■ Supplied material:
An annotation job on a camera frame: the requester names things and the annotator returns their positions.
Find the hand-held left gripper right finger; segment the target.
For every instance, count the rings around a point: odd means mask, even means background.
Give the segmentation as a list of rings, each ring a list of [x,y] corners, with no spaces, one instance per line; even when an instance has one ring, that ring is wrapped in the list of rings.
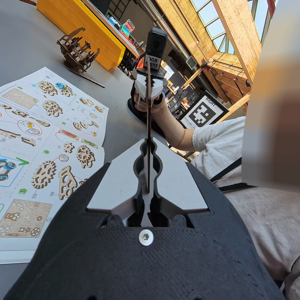
[[[156,138],[151,138],[153,157],[153,197],[149,219],[153,226],[168,226],[176,215],[207,212],[206,204],[189,167],[177,154]]]

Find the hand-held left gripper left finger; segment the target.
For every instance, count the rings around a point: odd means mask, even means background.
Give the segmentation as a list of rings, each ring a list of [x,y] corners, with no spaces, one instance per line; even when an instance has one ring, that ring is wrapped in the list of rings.
[[[148,191],[147,139],[141,139],[111,161],[87,210],[119,215],[128,226],[141,226]]]

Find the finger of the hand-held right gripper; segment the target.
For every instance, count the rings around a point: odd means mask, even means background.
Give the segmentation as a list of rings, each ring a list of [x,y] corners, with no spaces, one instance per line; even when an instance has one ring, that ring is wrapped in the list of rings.
[[[141,99],[145,102],[148,102],[148,76],[137,74],[134,86],[139,94],[137,106],[139,106]]]
[[[163,79],[151,79],[151,105],[158,105],[162,102]]]

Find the laser-cut plywood parts sheet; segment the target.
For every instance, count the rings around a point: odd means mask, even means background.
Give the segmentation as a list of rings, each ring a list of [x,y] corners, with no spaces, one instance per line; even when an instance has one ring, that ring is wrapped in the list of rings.
[[[151,163],[151,97],[152,97],[152,85],[151,85],[151,68],[150,57],[147,60],[147,190],[150,193],[150,163]]]

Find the person's right forearm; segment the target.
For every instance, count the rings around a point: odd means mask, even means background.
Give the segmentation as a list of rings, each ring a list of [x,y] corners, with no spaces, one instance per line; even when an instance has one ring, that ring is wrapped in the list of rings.
[[[172,147],[182,151],[195,151],[193,146],[194,129],[185,129],[174,118],[167,105],[160,112],[154,114],[153,118]]]

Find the grey desk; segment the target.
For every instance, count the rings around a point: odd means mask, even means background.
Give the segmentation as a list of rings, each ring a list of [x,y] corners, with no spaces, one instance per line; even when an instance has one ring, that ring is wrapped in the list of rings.
[[[109,108],[103,142],[104,163],[110,162],[146,137],[146,125],[127,106],[132,81],[118,68],[107,71],[93,62],[84,76],[63,64],[57,40],[64,33],[35,6],[21,1],[1,1],[1,86],[47,67]]]

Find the person's right hand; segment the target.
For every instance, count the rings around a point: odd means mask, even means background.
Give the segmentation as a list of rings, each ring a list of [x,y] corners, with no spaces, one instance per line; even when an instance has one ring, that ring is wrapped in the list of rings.
[[[140,100],[140,103],[138,104],[138,100],[140,99],[140,95],[138,93],[134,93],[133,96],[134,99],[134,107],[140,112],[147,112],[147,103],[143,101],[143,99]],[[160,96],[156,97],[156,99],[153,101],[151,113],[154,115],[158,112],[160,112],[164,107],[165,104],[165,95],[164,93],[160,94]]]

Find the thin dark wooden stick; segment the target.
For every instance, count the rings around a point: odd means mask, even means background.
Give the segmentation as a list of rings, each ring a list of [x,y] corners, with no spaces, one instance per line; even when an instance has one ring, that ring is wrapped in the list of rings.
[[[99,82],[93,80],[93,79],[90,79],[89,77],[86,77],[84,76],[83,74],[79,73],[79,72],[76,72],[76,71],[73,71],[73,70],[70,70],[71,72],[77,74],[78,76],[84,78],[84,79],[87,79],[88,81],[92,82],[92,83],[95,83],[96,85],[102,87],[102,88],[105,88],[105,86],[103,84],[100,84]]]

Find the framed marker sign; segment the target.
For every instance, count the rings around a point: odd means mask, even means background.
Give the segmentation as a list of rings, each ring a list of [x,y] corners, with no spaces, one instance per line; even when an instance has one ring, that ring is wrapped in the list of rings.
[[[223,104],[208,91],[205,91],[178,118],[178,121],[185,129],[196,129],[205,125],[215,124],[228,112],[229,110]]]

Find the stack of colourful parts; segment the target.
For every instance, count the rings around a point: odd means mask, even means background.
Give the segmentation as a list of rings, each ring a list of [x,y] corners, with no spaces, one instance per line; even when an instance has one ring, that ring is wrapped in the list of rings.
[[[127,19],[126,22],[121,25],[120,32],[126,37],[129,37],[134,29],[135,26],[133,25],[133,23],[130,21],[130,19]]]

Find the dark wooden model assembly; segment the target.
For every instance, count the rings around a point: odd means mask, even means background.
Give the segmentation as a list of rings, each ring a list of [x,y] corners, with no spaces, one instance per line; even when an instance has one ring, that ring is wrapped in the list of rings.
[[[85,41],[84,46],[80,46],[79,41],[83,37],[76,37],[76,35],[81,31],[84,32],[85,28],[78,28],[69,35],[62,36],[57,40],[57,44],[60,46],[61,53],[65,58],[63,63],[67,67],[73,67],[76,70],[86,72],[100,53],[100,48],[97,49],[97,52],[86,52],[86,50],[92,47],[88,41]]]

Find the paper instruction sheet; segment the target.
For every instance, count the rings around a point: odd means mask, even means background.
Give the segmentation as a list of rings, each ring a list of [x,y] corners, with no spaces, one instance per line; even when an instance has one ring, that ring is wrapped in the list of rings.
[[[0,261],[28,263],[55,214],[104,163],[108,107],[50,69],[0,88]]]

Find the person's torso in white shirt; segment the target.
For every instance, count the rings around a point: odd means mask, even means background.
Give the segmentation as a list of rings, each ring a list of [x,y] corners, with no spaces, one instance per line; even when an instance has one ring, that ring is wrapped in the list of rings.
[[[245,117],[196,128],[192,164],[219,187],[242,182],[242,165],[219,173],[242,157]],[[251,187],[225,191],[244,221],[257,252],[275,280],[284,281],[287,299],[300,299],[300,195]]]

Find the yellow plastic bin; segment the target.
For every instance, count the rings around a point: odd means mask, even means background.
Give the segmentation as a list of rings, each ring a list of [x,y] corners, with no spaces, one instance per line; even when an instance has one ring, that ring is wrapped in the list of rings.
[[[65,34],[78,28],[84,41],[91,43],[92,51],[100,49],[96,61],[106,70],[115,69],[122,61],[125,47],[110,30],[80,0],[38,0],[37,10],[54,23]]]

■ Task item: Give all the entries again exactly, dropping each picture.

■ Exercise output:
An annotation job on a camera frame: the requester names things and the annotator returns their positions.
Find the hand-held left gripper right finger; segment the target.
For every instance, count the rings around a point: odd means mask, even means background.
Give the segmentation as a list of rings, each ring a list of [x,y] corners, with no spaces, one instance per line; even when an instance has one ring, that ring is wrapped in the list of rings.
[[[156,138],[151,138],[153,157],[153,197],[149,219],[153,226],[168,226],[176,215],[207,212],[206,204],[189,167],[177,154]]]

Find the hand-held left gripper left finger; segment the target.
For every instance, count the rings around a point: odd means mask, even means background.
Give the segmentation as a list of rings, each ring a list of [x,y] corners, with no spaces, one instance per line; even when an instance has one ring, that ring is wrapped in the list of rings.
[[[148,191],[147,139],[141,139],[111,161],[87,210],[119,215],[128,226],[141,226]]]

Find the finger of the hand-held right gripper; segment the target.
For every instance, count the rings around a point: odd means mask, even means background.
Give the segmentation as a list of rings, each ring a list of [x,y] corners, with no spaces, one instance per line; even when an instance has one ring, that ring is wrapped in the list of rings.
[[[141,99],[145,102],[148,102],[148,76],[137,74],[134,86],[139,94],[137,106],[139,106]]]
[[[163,79],[151,79],[151,105],[158,105],[162,102]]]

Find the laser-cut plywood parts sheet; segment the target.
For every instance, count the rings around a point: odd means mask, even means background.
Give the segmentation as a list of rings, each ring a list of [x,y] corners, with no spaces, one instance per line; even when an instance has one ring, that ring is wrapped in the list of rings.
[[[151,163],[151,97],[152,97],[152,85],[151,85],[151,68],[150,57],[147,60],[147,190],[150,193],[150,163]]]

Find the person's right forearm; segment the target.
For every instance, count the rings around a point: odd means mask, even means background.
Give the segmentation as a list of rings, each ring a list of [x,y] corners, with no spaces, one instance per line; even when an instance has one ring, that ring is wrapped in the list of rings.
[[[172,147],[182,151],[195,151],[193,146],[194,129],[185,129],[174,118],[167,105],[160,112],[154,114],[153,118]]]

Find the grey desk; segment the target.
For every instance, count the rings around a point: odd means mask, even means background.
Give the segmentation as a list of rings, each ring a list of [x,y] corners, with no spaces, one instance per line; even when an instance has one ring, that ring is wrapped in the list of rings.
[[[109,108],[103,142],[104,163],[110,162],[146,137],[146,125],[127,106],[132,81],[118,68],[107,71],[93,62],[84,76],[63,64],[57,40],[64,33],[35,6],[21,1],[1,1],[1,86],[47,67]]]

Find the person's right hand; segment the target.
For every instance, count the rings around a point: odd means mask, even means background.
Give the segmentation as a list of rings, each ring a list of [x,y] corners, with no spaces, one instance per line; even when an instance has one ring, that ring is wrapped in the list of rings.
[[[140,100],[140,103],[138,104],[138,100],[140,99],[140,95],[138,93],[134,93],[133,96],[134,99],[134,107],[140,112],[147,112],[147,103],[143,101],[143,99]],[[160,96],[156,97],[156,99],[153,101],[151,113],[154,115],[158,112],[160,112],[164,107],[165,104],[165,95],[164,93],[160,94]]]

Find the thin dark wooden stick; segment the target.
For every instance, count the rings around a point: odd means mask, even means background.
Give the segmentation as a list of rings, each ring a list of [x,y] corners, with no spaces, one instance per line; even when an instance has one ring, that ring is wrapped in the list of rings.
[[[99,82],[93,80],[93,79],[90,79],[89,77],[86,77],[84,76],[83,74],[79,73],[79,72],[76,72],[76,71],[73,71],[73,70],[70,70],[71,72],[77,74],[78,76],[84,78],[84,79],[87,79],[88,81],[92,82],[92,83],[95,83],[96,85],[102,87],[102,88],[105,88],[105,86],[103,84],[100,84]]]

Find the framed marker sign; segment the target.
For every instance, count the rings around a point: odd means mask, even means background.
Give the segmentation as a list of rings, each ring a list of [x,y] corners, with no spaces, one instance per line; even when an instance has one ring, that ring is wrapped in the list of rings.
[[[223,104],[208,91],[205,91],[178,118],[178,121],[185,129],[196,129],[205,125],[215,124],[228,112],[229,110]]]

Find the stack of colourful parts; segment the target.
For every instance, count the rings around a point: odd means mask, even means background.
Give the segmentation as a list of rings, each ring a list of [x,y] corners, with no spaces, one instance per line; even when an instance has one ring, that ring is wrapped in the list of rings.
[[[127,19],[126,22],[121,25],[120,32],[126,37],[129,37],[134,29],[135,26],[133,25],[133,23],[130,21],[130,19]]]

Find the dark wooden model assembly; segment the target.
For every instance, count the rings around a point: odd means mask, even means background.
Give the segmentation as a list of rings, each ring a list of [x,y] corners, with no spaces, one instance per line; even when an instance has one ring, that ring is wrapped in the list of rings.
[[[85,41],[84,46],[80,46],[79,41],[83,37],[76,37],[76,35],[81,31],[84,32],[85,28],[78,28],[69,35],[62,36],[57,40],[57,44],[60,46],[61,53],[65,58],[63,63],[67,67],[73,67],[76,70],[86,72],[100,53],[100,48],[97,49],[97,52],[86,52],[86,50],[92,47],[88,41]]]

Find the paper instruction sheet; segment the target.
For every instance, count the rings around a point: odd means mask, even means background.
Give the segmentation as a list of rings, each ring a list of [x,y] corners, with no spaces, one instance per line; even when an instance has one ring, that ring is wrapped in the list of rings.
[[[0,261],[28,263],[55,214],[104,163],[108,107],[50,69],[0,88]]]

Find the person's torso in white shirt; segment the target.
For every instance, count the rings around a point: odd means mask, even means background.
Give the segmentation as a list of rings, each ring a list of [x,y] corners, with no spaces, one instance per line; even when an instance has one ring, that ring is wrapped in the list of rings.
[[[245,117],[196,128],[192,164],[219,187],[242,182],[242,165],[219,173],[242,157]],[[251,187],[225,191],[244,221],[257,252],[275,280],[284,281],[287,299],[300,299],[300,195]]]

Find the yellow plastic bin; segment the target.
For every instance, count the rings around a point: odd means mask, even means background.
Give the segmentation as a list of rings, each ring a list of [x,y] corners, with no spaces, one instance per line; even when an instance has one ring, that ring is wrapped in the list of rings.
[[[65,34],[78,28],[84,41],[91,43],[92,51],[100,49],[96,61],[106,70],[115,69],[122,61],[125,47],[110,30],[80,0],[38,0],[37,10],[54,23]]]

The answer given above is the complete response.